»»
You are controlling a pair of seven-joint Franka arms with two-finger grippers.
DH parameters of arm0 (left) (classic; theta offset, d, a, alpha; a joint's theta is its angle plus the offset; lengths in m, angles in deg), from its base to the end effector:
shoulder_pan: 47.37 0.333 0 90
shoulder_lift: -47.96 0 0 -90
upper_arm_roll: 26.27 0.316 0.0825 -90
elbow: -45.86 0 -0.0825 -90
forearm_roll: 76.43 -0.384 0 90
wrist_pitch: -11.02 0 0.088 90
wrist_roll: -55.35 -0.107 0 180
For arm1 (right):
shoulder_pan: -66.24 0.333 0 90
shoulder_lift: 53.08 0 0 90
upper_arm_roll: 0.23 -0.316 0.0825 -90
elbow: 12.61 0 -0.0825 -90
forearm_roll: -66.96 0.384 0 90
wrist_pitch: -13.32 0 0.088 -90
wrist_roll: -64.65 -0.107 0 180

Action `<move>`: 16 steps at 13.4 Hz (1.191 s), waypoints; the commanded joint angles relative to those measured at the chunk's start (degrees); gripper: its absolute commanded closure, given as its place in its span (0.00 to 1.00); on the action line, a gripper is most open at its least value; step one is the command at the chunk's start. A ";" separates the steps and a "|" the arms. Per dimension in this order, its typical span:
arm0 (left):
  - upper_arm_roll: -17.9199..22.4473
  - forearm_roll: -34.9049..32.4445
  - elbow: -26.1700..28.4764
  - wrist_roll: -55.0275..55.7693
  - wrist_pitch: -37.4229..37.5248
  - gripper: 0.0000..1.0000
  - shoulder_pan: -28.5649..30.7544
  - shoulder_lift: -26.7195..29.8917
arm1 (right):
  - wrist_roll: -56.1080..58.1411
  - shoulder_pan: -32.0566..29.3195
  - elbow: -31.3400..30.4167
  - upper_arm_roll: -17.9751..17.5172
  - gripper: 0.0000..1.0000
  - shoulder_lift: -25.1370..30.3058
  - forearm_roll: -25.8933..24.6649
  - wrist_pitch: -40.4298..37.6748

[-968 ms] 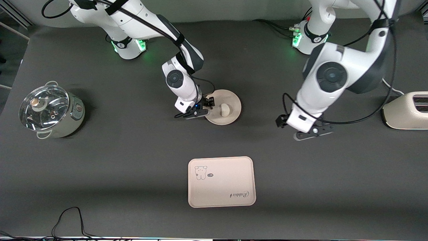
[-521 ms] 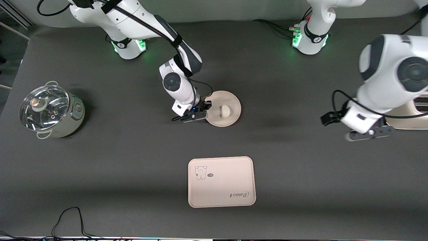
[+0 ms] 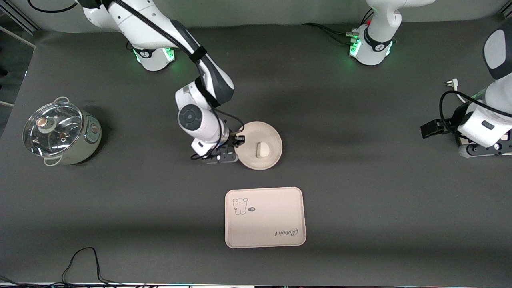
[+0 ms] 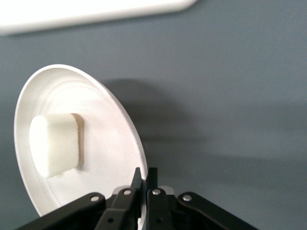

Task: Place bun in plate and plate on tray
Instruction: 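Carry the plate onto the tray with the right gripper while the left withdraws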

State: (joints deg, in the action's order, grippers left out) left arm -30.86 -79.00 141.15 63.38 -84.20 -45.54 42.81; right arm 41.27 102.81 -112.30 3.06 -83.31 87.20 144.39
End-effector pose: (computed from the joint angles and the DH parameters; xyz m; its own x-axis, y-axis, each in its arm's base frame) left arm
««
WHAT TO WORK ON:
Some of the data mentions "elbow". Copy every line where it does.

RESULT BELOW:
elbow: -45.86 0 -0.0825 -90
elbow: 12.61 0 -0.0825 -90
  - elbow: -26.1700..28.4764
  - elbow: -31.3400..30.4167

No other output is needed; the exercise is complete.